How? Well, they don't stick exclusively with the so-called world-music circuit, for starters. They'll play in more distinctly "rock" venues from time to time, too: last year's electrifying Rickshaw Stop performance springs to mind. The troupe steers clear of any sort of museum-relic approach to old world sounds and instead slyly translates them into something which feels quite urban in spirit.
Brass Menazeri's creds are massively impressive, though: between them, the band brings dozens upon dozens of years of Eastern European ethnomusicology study and experience. Band leader Peter Jaques, for example, has been playing Near Eastern music in the Bay Area since 1995, while vocalist-baritone horn player Rachel MacFarlane has studied Balkan music for over 30 years and is fluent in Serbian, Croatian, Macedonian, and Bulgarian. Other members have also served in Near Eastern vocal ensemble Kitka and Bay Area Balkan outfits Voluta Vox and Top Dog Run.
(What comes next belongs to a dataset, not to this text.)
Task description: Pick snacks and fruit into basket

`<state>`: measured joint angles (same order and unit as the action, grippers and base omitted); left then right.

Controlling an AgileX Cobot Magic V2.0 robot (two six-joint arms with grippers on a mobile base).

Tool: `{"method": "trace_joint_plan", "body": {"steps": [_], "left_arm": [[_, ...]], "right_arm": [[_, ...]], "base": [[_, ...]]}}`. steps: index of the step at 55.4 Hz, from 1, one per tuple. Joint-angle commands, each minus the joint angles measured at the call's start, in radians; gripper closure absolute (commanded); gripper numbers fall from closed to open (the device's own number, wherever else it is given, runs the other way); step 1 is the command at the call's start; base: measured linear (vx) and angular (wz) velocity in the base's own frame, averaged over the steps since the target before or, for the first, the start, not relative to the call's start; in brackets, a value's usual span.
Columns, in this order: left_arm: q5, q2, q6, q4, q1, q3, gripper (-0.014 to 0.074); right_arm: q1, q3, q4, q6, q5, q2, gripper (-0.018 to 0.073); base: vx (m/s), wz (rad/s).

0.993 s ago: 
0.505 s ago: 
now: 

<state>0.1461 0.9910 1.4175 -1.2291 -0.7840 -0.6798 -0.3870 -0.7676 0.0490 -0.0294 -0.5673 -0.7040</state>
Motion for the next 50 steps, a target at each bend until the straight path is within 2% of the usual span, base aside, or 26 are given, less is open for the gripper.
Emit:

So, needless to say, these folks are the real deal, as last year's self-released party-on-a-piece-of-plastic Brazen attests.
Every last one of Brazen's 11 songs is nothing short of dazzling, but allow me to gleam and glow away over a few highlights: "Ajde Chaje" offers a wild hip-swishing rhythm and quasi-Middle Eastern vocals (courtesy of MacFarlane, Briget Boyle, and Michele Simon) while Randy Trigg's churning accordion grinds underneath a barely contained crowd of clarinets and brass. "Leventikos", a Greek-Macedonian dancefloor-filler, surges with a trancelike quick-shuffle beat and urgent clarinet rallying cries weaving seductive patterns around the unstoppable percussion.
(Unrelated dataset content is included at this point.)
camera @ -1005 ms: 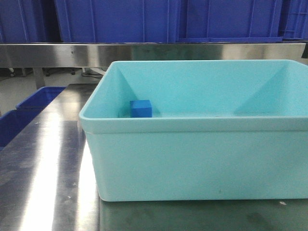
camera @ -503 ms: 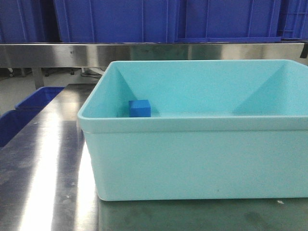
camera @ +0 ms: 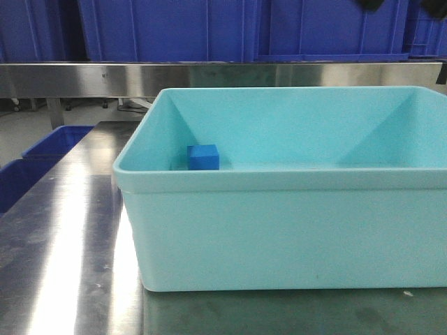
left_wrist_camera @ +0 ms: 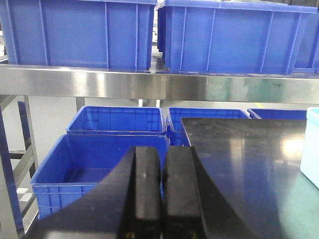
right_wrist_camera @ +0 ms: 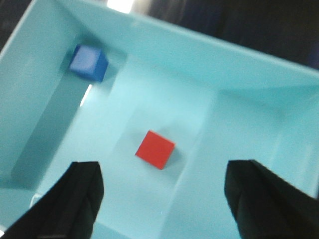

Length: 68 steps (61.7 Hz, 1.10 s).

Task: Pick red cube and place on left shelf
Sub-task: 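Lower the open right gripper into the tub around the red cube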

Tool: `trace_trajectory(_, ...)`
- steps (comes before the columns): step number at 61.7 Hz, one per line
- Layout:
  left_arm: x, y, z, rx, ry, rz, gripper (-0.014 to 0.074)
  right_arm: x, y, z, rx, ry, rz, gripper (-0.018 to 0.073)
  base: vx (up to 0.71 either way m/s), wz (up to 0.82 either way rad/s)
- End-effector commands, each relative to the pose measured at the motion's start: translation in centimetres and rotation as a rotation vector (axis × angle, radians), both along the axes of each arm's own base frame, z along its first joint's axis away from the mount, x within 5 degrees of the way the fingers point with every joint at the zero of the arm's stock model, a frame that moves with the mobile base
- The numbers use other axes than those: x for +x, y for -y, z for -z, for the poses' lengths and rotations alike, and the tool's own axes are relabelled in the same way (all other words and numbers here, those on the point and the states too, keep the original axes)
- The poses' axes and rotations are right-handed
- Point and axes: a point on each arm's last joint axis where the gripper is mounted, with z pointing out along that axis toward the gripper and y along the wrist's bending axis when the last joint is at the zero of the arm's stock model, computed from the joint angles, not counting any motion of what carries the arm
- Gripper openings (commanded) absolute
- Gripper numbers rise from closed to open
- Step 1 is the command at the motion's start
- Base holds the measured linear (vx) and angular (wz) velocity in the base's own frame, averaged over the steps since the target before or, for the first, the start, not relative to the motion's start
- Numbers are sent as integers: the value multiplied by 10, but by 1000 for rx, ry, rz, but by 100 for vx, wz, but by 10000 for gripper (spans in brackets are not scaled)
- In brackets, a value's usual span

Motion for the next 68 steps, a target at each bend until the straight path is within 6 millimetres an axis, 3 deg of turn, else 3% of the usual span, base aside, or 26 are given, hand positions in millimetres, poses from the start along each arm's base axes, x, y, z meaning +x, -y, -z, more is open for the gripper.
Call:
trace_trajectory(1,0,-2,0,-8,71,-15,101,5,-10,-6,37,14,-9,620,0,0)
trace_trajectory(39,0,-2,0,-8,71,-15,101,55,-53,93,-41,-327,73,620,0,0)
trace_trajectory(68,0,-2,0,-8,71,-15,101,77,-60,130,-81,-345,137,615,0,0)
For a more romantic, wistful experience, "Minderia" truly delivers - the instrumental's slow-chugging meter evokes images of young lovers parting late at night, unsure of when they might see each other again. Here, Trigg's accordion sighs and cries a tearful lament while the brass section floats a sublimely lyrical accompaniment. Snakelike clarinets twist and dodge between the horns, and to top off it all off, Larry Leight adds a delicious dose of melancholia with an elegantly understated trombone solo.
Crowd fave "Opa Cupa", however, is the surefire gateway-drug of Balkan sounds - once you've heard this traditional boot-stomper, you're likely to be hooked - and perhaps the best intro for getting a feel for Brass Menazeri's electrifying live shows. The phrase is often used by Balkan Rom as a call to dance, and I'd be inclined to have serious doubts about anyone who could possibly fail to heed the call upon hearing the band's take on this oft-covered little ditty.
Buoyed by a brass-and-hi hat-driven oompah rhythm and set aglow by Boyle's mesmerizing, occasionally muezzin-like delivery, "Opa Cupa" gives glorious audience-interactive release with its unison crescendoing cries of the titular phrase. It's not a song to be merely heard. Nah, it's one worthy of your surrender. Just link your arms around the shoulders of your best buddy and start swaying back and forth, slapping your knees and stomping your feet all the while, preferably while hoisting your mug aloft to the adrenaline-rushing beauty of it all.
Brass Menazeri will be whooping it up once again this Friday, Feb. 22, at the Ashkenaz Music and Dance Community Center, 1317 San Pablo, Berk. Tickets are $13; show begins at 9 p.m. Also playing: the ever-intrepid trance-happy Balinese fusionists Gamelan X.